Author: J D Factors
Canada’s economy is expected to experience two consecutive quarters of negative GDP in Q1 and Q2 of 2023, according to expert economists. This will constitute a technical recession, and while economists are optimistic it will be short lived, it is better to prepare for the worst as a business owner. Lowered consumer spending, a more challenging labor market, and rising interest rates will all present challenges to your business in the short term and, if not handled well, may continue to plague you even after the recession ends and the economy recovers. It is important to prepare yourself with the right tools now so that you’re able to overcome these challenges when they arise, and invoice factoring is a strong option. Here is why.
Cash Flow Challenges in a Recession
When consumer demand is lower, your clients take more time to pay you as they handle their own challenging financial situations. Delayed payments begin to impact even businesses that are not consumer facing. As the impacts ripple through the economy, most businesses will find themselves shorter on cash than normal. You’ll still have to pay your operating costs or make investments for new work, but the payments you receive for work that has already been completed will be delayed.
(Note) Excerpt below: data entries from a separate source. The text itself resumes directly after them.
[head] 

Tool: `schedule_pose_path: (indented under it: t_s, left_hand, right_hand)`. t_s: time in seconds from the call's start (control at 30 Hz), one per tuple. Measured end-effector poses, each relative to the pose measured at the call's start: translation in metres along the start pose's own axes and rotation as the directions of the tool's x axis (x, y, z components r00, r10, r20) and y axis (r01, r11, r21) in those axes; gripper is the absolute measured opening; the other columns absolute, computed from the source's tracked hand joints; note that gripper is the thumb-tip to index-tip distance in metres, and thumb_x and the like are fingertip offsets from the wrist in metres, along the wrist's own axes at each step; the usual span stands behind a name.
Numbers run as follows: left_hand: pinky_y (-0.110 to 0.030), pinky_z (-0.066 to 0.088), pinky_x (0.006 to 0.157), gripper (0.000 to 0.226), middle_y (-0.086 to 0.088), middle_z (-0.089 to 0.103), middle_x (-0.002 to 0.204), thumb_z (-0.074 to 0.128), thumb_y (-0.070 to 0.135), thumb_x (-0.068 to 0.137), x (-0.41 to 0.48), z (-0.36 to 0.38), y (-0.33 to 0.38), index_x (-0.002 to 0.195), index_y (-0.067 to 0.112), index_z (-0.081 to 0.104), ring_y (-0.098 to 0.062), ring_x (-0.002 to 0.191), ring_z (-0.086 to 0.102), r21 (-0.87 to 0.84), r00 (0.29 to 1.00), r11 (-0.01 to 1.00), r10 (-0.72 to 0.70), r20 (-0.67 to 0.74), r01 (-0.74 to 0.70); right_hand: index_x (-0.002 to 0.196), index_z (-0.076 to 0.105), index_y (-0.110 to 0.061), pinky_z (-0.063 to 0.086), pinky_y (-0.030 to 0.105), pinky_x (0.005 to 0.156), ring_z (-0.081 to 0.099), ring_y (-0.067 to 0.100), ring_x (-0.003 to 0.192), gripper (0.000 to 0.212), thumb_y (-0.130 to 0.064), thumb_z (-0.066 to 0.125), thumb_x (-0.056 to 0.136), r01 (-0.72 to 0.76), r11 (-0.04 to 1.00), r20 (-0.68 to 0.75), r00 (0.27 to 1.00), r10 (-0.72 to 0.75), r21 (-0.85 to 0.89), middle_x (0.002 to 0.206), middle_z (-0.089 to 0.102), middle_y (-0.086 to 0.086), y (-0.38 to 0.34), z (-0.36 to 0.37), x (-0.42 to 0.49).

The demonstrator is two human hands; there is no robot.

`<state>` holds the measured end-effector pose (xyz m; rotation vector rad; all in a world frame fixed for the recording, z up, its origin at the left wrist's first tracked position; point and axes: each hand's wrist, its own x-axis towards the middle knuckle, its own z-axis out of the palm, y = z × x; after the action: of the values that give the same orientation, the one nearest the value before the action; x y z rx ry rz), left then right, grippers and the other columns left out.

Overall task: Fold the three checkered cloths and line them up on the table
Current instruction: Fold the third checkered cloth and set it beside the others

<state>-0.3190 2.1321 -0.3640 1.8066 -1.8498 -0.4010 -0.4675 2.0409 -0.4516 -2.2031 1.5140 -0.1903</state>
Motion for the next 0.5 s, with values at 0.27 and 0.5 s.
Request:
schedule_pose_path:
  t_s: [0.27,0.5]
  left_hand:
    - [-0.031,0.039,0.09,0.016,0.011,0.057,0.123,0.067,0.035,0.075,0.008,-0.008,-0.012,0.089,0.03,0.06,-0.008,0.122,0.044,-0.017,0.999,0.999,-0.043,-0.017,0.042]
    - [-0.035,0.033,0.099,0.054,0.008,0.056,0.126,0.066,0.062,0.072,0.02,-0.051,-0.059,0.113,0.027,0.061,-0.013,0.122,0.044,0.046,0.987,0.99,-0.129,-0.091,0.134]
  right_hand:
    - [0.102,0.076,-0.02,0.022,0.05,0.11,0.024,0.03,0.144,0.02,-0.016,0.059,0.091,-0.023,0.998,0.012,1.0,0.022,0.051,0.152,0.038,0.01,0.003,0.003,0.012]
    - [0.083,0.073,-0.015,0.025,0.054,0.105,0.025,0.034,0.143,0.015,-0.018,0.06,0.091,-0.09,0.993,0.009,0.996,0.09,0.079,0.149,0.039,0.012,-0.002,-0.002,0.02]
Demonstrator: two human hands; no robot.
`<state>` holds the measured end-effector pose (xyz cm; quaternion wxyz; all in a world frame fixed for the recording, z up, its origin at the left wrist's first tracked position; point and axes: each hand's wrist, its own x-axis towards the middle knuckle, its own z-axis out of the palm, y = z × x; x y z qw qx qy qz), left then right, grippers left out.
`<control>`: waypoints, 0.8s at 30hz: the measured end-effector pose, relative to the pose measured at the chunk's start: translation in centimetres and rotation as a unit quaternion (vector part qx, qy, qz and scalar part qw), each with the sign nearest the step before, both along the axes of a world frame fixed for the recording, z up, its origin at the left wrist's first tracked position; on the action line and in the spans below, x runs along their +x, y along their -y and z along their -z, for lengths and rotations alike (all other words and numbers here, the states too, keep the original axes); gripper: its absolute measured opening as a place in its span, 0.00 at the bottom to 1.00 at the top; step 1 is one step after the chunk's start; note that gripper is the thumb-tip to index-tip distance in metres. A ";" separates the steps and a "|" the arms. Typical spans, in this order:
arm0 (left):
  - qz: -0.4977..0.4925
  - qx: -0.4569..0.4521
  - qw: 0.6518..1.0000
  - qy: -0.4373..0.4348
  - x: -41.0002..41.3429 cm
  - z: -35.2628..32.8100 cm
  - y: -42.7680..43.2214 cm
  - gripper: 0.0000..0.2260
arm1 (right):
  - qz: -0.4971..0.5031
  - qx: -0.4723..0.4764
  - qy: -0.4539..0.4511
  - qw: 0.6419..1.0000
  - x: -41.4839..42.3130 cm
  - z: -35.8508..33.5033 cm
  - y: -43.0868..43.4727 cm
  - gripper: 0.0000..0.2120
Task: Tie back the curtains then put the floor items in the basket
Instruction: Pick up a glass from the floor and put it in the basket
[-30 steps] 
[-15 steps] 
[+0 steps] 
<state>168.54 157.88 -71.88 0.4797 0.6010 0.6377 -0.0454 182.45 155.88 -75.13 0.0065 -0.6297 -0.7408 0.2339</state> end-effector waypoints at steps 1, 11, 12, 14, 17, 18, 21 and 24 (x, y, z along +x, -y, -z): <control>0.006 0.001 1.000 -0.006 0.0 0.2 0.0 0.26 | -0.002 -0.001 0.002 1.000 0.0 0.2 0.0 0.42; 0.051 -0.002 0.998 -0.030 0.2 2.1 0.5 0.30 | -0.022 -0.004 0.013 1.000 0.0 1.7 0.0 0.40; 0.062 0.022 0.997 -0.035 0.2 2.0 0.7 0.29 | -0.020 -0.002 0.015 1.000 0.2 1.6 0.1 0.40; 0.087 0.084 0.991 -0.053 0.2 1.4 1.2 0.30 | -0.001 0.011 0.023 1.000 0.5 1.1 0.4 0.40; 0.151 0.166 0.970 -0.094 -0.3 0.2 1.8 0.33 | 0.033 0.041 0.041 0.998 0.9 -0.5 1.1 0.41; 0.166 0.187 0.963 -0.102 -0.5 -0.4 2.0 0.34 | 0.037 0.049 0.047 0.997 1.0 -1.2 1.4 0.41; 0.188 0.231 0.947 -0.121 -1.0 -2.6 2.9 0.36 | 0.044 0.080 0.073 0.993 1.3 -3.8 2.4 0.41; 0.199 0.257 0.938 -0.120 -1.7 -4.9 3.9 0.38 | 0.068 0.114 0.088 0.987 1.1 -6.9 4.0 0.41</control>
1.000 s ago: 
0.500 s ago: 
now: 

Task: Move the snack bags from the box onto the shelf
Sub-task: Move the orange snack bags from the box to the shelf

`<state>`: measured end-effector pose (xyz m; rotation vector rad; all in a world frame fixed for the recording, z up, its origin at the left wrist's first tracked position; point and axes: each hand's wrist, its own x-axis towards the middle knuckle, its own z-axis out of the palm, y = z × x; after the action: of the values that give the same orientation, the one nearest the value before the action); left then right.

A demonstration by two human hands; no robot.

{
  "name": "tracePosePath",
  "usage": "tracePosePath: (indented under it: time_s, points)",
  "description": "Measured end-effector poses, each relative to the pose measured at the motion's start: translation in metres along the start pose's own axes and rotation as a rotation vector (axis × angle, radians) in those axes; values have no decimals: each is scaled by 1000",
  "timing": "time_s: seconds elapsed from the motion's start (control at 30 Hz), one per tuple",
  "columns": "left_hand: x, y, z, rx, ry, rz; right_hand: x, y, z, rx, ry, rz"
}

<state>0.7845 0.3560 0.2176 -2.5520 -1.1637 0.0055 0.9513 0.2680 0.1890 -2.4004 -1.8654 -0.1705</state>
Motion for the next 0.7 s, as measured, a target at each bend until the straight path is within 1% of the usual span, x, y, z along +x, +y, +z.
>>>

The results of a constrained cash flow can be very negative for your business. It can lead to missed opportunities to invest and become more competitive, delayed payments to your own supplier weakening your relationship, and more. While temporary cash flow challenges can sometimes be met by dipping into savings, this is not a sustainable solution when facing a recession, especially not a lengthy one.
Why Invoice Factoring is a Strong Solution
Invoice factoring allows you to skip the wait to get paid. Your factoring company pays you immediately for any invoice that you issue and waits to collect the money from your client themselves. As a result, you have cash available even as your clients take much longer to pay. That is valuable money for any business, but especially those who have small margins or who need to make investments to keep their business competitive through the recession. You can afford to hire new talent even amid the labor shortage, invest in new software solutions to make your business more streamlined or competitive, and stay afloat through a macroeconomic downturn by avoiding any cash flow issues.
Why Not Choose Lending?
Lines of credit, credit cards, and loans from banks and financial institutions are no longer as viable a solution as they once were. With interest rates rising, lending is no longer the most beneficial approach to counteract cash flow issues in a recession and can instead lengthen the road to economic recovery for your business.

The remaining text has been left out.